In July 2016, the company announced it had sold The Sandwich Factory Holdings Ltd for £15 million to Greencore.

In 2021, Cranswick acquired two small plant-based food businesses for £6.4 million, Ramona's Kitchen and Atlantica UK, to expand its non-meat product range in a fast-growing sector.

In 2022 the company re-entered the pet food market with the acquisition of Grove Pet Foods, a dog-food manufacturer, and in 2023 Cranswick entered into a partnership with Pets at Home to supply that company with dog kibble.

==Acquisitions==
- 1988: Pork Cuts, a pork butchery business
- 1988: R. W. Charter & Son, an abattoir business
- 1992: FT Sutton & Son, a manufacturer of cooked meats and fresh pork products
- 1993: George Buckton & Sons, a producer of bird seed
- 1995: Tropical Marine Centre, a supplier of live tropical fish and invertebrates
- 1998: Mr Lazenby's, a sausage manufacturer
- 1999: Pethick & Co., a producer of hams and other delicatessen meats for supermarket chains and other large customers
- 2001: Continental Fine Foods
- 2003: The Sandwich Factory
- 2005: Perkins Chilled Foods
- 2006: Delico, a cooked meats producer
- 2009: Bowes of Norfolk
- 2012: Kingston Foods, a cooked meats business
- 2013: East Anglian Pigs and Dent, pig rearing businesses
- 2014: Benson Park, a premium cooked poultry business
- 2016: CCL Holdings (Crown Chicken and Crown Milling), a leading integrated poultry producer
- 2016: Dunbia Ballymena, a leading Northern Irish pork processing business
- 2019: Katsouris Brothers, a London-based Mediterranean food producer
- 2021: Ramona's Kitchen, a manufacturer of plant-based dips and Mediterranean foods
- 2021: Atlantica UK, an importer of continental produce
- 2022: Grove Pet Foods, a dog-food manufacturer
- 2024: Froch Foods, a Leeds-based pork and poultry added value processor
- 2025: JSR Genetics, a pig genetics company
- 2025: Blakemans, a sausage manufacturer for the food-service industry

==Products==
Cranswick produces fresh pork and chicken, gourmet sausages, cooked meat, gourmet bacon and gammon, premium cooked poultry, charcuterie, sandwiches, gourmet pastry products, and houmous and dips. It also produces pet foods.
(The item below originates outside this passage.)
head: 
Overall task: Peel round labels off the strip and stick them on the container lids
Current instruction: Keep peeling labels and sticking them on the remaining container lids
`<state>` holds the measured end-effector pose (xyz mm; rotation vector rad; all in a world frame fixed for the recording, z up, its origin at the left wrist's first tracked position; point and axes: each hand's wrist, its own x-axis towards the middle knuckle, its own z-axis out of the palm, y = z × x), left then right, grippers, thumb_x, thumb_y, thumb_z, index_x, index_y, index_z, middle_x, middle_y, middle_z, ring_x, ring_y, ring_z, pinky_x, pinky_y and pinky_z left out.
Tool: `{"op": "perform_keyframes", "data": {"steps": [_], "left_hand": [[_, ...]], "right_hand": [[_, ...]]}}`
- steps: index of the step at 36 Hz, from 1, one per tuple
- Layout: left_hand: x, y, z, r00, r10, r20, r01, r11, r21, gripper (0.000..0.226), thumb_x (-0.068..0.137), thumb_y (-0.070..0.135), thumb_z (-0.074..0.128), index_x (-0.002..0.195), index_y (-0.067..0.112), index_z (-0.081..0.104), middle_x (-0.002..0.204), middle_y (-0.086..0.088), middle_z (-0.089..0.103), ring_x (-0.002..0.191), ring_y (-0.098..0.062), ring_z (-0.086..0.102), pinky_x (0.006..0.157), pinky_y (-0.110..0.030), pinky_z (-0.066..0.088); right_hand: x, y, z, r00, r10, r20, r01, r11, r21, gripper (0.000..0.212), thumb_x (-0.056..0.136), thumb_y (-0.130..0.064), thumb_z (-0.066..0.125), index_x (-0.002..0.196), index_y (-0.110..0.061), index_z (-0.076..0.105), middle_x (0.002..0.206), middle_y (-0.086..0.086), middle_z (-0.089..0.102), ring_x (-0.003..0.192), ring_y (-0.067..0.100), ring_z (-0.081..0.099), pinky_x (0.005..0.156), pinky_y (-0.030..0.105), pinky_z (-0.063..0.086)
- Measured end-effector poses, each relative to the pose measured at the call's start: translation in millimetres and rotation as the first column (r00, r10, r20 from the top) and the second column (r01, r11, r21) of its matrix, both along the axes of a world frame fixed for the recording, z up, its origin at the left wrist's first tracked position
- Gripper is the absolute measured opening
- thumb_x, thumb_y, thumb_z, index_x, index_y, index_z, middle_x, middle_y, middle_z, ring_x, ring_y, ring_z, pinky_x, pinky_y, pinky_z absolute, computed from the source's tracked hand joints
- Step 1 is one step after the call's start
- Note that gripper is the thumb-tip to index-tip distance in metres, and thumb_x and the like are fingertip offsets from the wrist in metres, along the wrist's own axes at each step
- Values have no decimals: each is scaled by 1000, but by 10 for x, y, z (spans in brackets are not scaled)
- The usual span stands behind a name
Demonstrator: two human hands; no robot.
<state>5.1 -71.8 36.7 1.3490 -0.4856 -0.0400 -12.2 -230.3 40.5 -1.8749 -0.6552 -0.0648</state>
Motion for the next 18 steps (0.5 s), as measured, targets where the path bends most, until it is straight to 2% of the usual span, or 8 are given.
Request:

The company's brands include Ramona's, Cypressa, and Bodega, and the pet food brands Vitalin and Alpha Feeds.

Cranswick's core market is the UK but the company has a rapidly developing export business serving the European, United States, and South East Asian markets.

== Animal abuse issues ==
In March 2023, a Warwickshire farm rearing pigs for Cranswick gained media attention after video emerged showing pigs living in squalor and others being left for hours to die; footage showed bins filled with dead pigs and a pig being cannibalised.

In April 2024, footage emerged from a Cranswick abbatoir in Norfolk showing workers hitting pigs in the face and back with a paddle before they entered a carbon dioxide gas chamber; protesters occupied the site later that week.
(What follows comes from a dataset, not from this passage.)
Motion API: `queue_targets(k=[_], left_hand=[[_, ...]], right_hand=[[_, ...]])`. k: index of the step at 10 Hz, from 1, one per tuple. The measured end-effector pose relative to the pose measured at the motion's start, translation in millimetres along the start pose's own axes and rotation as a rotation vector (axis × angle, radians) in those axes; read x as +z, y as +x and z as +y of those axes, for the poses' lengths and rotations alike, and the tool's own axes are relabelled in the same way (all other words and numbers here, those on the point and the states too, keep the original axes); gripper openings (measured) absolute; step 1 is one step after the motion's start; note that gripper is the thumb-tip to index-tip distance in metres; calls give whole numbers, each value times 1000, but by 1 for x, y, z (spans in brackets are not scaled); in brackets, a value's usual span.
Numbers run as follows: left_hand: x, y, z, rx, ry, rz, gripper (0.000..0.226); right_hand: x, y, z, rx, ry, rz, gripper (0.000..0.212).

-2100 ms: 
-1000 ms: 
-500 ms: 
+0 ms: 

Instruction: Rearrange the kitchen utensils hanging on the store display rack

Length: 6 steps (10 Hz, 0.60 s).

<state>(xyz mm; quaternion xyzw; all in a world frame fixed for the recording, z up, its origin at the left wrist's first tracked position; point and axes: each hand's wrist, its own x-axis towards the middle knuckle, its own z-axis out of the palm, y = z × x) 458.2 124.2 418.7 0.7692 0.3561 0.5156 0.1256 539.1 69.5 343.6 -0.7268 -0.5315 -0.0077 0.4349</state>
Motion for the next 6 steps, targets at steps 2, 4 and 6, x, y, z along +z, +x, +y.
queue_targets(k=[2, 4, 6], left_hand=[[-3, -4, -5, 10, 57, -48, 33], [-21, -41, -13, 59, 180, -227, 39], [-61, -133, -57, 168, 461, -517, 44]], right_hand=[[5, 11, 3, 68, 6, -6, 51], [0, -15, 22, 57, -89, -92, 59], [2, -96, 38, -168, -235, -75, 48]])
In May 2025, undercover filming at a Lincolnshire pig farm owned by the company showed numerous examples of cruelty including piglets being killed by being grabbed by their hind legs and smashed on to the floor. Cranswick stopped using the farm that same month, after the footage emerged.

In August 2025, undercover footage filmed between May 2024 and January 2025 at another Cranswick facility in Lincolnshire emerged, documenting pigs being struck with force and a piglet left to be cannibalised.

In November 2025, following an independent veterinary-led review into Cranswick's animal welfare standards, its board of directors committed to a new six-point plan to raise animal welfare standards across all Cranswick-run pig farms, and the company committed a £40 million investment to improve farm practices.